Ketika para pengunjuk rasa menolak membubarkan diri, polisi kemudian dilaporkan melepaskan tembakan dengan amunisi sungguhan.
Sejumlah saksi mata melaporkan melihat seorang pelajar ditembak di kepala saat masih mengenakan seragam sekolah.
Laporan menyebutkan bahwa setidaknya 14 pelajar tewas, dan lebih dari 100 orang terluka dalam insiden tersebut.
Tragedi ini menimbulkan kemarahan dan memicu kecaman keras terhadap tindakan represif pemerintah.
Respons Pemerintah dan Pandangan Kontroversial
Menanggapi insiden berdarah ini, pemerintah Nepal dilaporkan menyalahkan para pengunjuk rasa atas jatuhnya korban.
Pemerintah menuding aksi tersebut dilakukan oleh "anarkis" untuk menyebabkan kerusakan dan kekacauan, alih-alih sebagai bentuk protes yang sah.
Langkah ini dinilai oleh sebagian pihak sebagai upaya untuk menangkis tanggung jawab dan membenarkan tindakan keras yang telah dilakukan.
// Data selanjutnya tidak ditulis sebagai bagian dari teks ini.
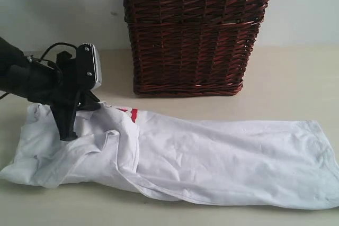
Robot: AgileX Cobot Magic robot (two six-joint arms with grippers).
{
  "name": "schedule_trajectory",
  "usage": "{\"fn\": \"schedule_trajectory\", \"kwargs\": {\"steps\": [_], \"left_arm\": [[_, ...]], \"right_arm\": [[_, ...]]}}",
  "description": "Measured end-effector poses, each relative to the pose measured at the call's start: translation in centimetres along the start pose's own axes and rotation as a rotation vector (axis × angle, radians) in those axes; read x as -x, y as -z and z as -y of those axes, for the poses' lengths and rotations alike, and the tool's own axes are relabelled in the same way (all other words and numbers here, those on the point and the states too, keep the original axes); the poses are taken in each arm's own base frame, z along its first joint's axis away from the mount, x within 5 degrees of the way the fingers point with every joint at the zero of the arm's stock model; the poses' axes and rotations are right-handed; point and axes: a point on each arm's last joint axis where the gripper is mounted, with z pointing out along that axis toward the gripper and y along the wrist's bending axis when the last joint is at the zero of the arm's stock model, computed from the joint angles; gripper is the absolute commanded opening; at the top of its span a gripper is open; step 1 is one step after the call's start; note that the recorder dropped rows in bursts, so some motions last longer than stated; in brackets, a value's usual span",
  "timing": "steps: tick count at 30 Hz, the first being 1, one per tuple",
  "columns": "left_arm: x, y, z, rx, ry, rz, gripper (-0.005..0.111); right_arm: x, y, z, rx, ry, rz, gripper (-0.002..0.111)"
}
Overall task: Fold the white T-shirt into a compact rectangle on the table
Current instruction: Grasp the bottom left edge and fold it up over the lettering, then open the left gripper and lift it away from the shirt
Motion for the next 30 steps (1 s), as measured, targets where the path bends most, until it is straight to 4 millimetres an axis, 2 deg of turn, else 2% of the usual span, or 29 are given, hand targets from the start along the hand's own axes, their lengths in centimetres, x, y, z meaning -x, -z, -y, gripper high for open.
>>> {"fn": "schedule_trajectory", "kwargs": {"steps": [2, 4, 10, 13, 17, 21, 24, 27, 30], "left_arm": [[-0.4, -0.8, 0.3, -0.019, 0.027, -0.007, 0.002], [-0.6, -1.3, 0.3, -0.015, 0.055, -0.013, 0.01], [-1.0, -1.6, -0.2, 0.047, 0.075, -0.043, 0.052], [-1.2, -1.6, -0.7, 0.105, 0.097, -0.063, 0.065], [-1.5, -1.1, -2.1, 0.242, 0.153, -0.1, 0.062], [-0.5, 1.7, -3.4, 0.307, 0.217, -0.037, 0.044], [0.6, 4.6, -2.5, 0.161, 0.364, 0.116, 0.036], [1.2, 7.4, -0.5, -0.087, 0.488, 0.22, 0.037], [1.1, 9.7, 2.2, -0.369, 0.521, 0.231, 0.038]], "right_arm": [[0.0, 0.0, 0.0, 0.0, 0.0, 0.0, 0.03], [0.0, 0.0, 0.0, 0.0, 0.0, 0.0, 0.03], [0.0, 0.0, 0.0, 0.0, 0.0, 0.0, 0.03], [0.0, 0.0, 0.0, 0.0, 0.0, 0.0, 0.03], [0.0, 0.0, 0.0, 0.0, 0.0, 0.0, 0.03], [0.0, 0.0, 0.0, 0.0, 0.0, 0.0, 0.03], [0.0, 0.0, 0.0, 0.0, 0.0, 0.0, 0.03], [0.0, 0.0, 0.0, 0.0, 0.0, 0.0, 0.03], [0.0, 0.0, 0.0, 0.0, 0.0, 0.0, 0.03]]}}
Laporan yang beredar juga menyoroti bahwa penargetan pelajar yang mengenakan seragam sekolah melanggar arahan Kementerian Pendidikan Nepal tahun 2021, yang menyatakan sekolah sebagai "zona damai".
Penggunaan seragam oleh para demonstran dinilai sebagai simbol kaum muda, sementara pemerintah mengarahkan kekerasan kepada mereka, yang menurut beberapa pihak, berpotensi melanggar Konvensi PBB tentang Hak Anak.
Secara luas, peristiwa ini dilihat sebagai contoh penerapan "teori aparatus negara represif" yang diungkapkan oleh Louis Althusser.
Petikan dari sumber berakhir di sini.